→ **WORK INSTRUCTION**:
Write out exactly the lines below that run from the one containing "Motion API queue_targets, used" through the one containing "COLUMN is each", both included, with no other lines.

- - - -

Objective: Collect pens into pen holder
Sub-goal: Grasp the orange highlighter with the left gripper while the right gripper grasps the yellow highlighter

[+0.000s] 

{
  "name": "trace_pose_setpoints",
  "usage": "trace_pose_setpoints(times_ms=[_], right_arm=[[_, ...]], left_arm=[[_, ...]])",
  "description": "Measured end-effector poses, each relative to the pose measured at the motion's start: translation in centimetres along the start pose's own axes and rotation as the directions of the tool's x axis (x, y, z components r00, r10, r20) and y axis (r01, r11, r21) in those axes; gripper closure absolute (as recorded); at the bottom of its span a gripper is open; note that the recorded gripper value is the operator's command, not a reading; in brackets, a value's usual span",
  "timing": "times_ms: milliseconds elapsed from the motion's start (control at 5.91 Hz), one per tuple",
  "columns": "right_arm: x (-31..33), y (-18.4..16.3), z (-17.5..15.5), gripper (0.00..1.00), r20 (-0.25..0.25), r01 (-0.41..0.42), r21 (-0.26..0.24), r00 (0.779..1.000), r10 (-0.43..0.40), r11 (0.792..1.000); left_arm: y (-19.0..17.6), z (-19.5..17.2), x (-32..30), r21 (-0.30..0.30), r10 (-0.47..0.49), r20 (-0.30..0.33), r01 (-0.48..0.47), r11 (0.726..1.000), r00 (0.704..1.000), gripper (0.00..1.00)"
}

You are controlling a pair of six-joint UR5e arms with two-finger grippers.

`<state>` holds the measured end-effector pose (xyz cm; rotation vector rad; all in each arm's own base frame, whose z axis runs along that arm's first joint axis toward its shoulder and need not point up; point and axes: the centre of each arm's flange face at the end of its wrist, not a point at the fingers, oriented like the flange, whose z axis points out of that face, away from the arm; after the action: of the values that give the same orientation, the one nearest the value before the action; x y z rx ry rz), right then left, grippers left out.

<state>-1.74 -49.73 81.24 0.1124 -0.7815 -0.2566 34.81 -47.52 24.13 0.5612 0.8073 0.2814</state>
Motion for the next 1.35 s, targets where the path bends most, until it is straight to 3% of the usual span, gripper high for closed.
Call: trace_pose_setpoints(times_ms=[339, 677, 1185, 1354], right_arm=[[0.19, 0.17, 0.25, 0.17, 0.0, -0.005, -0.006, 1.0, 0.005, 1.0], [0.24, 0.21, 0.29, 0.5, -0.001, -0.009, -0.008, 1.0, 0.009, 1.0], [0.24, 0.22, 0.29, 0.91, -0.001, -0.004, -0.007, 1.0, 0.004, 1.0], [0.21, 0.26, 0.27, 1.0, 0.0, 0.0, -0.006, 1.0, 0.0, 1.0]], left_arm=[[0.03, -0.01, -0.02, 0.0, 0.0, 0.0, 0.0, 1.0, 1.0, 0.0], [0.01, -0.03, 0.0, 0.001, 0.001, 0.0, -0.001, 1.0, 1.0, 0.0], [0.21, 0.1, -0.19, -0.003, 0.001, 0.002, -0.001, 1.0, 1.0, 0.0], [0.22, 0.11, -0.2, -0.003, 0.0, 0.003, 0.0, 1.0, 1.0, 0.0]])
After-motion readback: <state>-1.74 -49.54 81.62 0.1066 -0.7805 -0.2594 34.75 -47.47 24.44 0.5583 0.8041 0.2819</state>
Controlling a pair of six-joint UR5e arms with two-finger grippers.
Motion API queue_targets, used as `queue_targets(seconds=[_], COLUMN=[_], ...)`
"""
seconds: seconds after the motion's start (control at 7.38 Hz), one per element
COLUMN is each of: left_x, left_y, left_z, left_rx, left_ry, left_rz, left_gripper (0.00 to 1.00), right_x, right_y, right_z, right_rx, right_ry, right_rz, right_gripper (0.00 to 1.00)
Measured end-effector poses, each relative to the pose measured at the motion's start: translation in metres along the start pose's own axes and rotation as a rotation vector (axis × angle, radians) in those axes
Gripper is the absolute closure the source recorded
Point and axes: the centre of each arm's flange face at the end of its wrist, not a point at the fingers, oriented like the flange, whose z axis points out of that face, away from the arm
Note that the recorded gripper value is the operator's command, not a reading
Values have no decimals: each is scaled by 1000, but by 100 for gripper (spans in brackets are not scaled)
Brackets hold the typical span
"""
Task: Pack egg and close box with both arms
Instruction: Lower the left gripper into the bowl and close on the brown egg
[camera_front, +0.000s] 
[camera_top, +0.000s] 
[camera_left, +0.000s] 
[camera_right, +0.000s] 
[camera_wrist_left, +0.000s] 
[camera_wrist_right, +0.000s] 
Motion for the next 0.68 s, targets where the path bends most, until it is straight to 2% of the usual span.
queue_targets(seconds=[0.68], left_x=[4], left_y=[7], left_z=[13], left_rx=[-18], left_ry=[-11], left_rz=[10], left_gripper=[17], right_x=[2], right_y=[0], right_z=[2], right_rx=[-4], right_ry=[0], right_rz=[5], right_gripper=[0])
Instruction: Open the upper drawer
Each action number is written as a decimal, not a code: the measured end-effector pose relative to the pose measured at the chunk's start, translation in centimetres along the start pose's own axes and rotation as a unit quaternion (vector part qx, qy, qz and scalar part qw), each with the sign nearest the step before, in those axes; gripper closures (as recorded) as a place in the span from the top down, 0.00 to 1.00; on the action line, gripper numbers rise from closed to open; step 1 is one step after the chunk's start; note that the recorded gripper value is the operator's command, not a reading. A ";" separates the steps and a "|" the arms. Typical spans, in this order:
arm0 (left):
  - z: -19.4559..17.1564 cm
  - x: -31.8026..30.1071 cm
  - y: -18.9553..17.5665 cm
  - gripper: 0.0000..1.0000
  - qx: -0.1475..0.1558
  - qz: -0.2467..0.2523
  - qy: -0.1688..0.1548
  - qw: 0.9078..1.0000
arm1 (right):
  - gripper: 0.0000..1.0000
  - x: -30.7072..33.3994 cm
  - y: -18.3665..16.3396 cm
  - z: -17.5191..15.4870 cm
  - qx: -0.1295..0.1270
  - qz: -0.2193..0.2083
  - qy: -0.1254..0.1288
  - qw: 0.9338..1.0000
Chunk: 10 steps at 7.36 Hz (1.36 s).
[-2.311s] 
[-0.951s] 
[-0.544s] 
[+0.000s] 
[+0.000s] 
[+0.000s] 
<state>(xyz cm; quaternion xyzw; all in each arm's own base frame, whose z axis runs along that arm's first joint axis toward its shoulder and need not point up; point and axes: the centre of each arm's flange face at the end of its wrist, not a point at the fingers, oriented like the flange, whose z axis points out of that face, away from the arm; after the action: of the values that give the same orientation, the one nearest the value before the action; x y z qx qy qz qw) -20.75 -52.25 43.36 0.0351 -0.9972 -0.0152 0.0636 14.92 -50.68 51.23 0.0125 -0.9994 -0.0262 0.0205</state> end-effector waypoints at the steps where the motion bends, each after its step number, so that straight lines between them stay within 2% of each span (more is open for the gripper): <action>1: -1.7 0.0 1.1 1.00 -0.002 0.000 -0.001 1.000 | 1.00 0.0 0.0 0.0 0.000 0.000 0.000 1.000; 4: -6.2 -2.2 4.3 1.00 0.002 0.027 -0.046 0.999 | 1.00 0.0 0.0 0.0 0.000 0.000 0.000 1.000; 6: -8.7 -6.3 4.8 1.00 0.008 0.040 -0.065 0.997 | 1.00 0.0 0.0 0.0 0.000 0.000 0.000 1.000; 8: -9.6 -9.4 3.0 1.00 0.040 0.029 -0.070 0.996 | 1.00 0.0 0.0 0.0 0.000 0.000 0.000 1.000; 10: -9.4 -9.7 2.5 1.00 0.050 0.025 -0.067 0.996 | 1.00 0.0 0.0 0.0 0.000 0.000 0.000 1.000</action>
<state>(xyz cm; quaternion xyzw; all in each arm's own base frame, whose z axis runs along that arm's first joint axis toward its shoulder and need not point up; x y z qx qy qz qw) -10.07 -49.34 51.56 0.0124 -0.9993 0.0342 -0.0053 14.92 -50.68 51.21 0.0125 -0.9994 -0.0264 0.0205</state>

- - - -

→ **EXERCISE RESPONSE**:
Motion API queue_targets, used as `queue_targets(seconds=[_], COLUMN=[_], ...)`
"""
seconds: seconds after the motion's start (control at 7.38 Hz), one per element
COLUMN is each of: left_x, left_y, left_z, left_rx, left_ry, left_rz, left_gripper (0.00 to 1.00), right_x, right_y, right_z, right_rx, right_ry, right_rz, right_gripper (0.00 to 1.00)

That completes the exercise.